## ASSIGNMENT:
All lines holding the word "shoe" in the listing below need to be copied.

## RECORDED INFORMATION:
________________________
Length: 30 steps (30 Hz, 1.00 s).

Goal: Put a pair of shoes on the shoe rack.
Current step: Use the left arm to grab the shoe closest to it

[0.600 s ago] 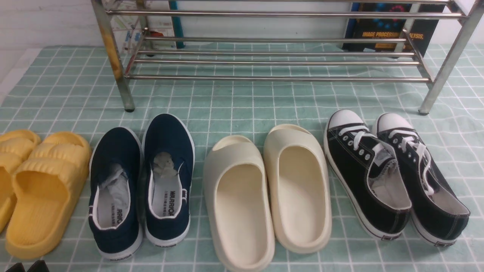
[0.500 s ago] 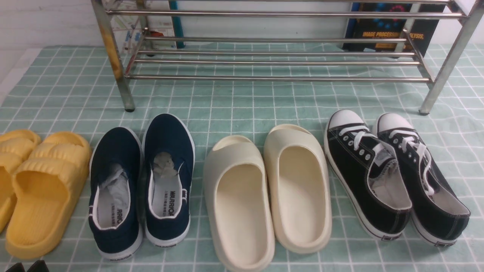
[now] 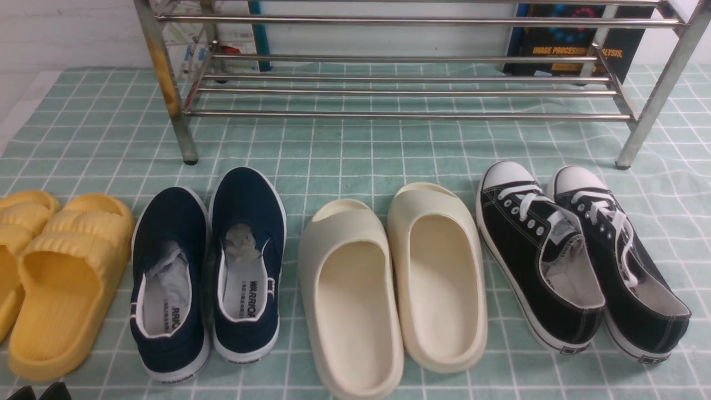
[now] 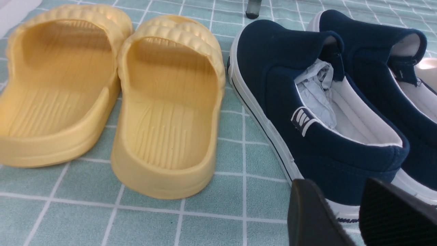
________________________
## EXERCISE ANSWER:
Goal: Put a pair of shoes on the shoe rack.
Current step: Use the left arm to grab the shoe closest to it

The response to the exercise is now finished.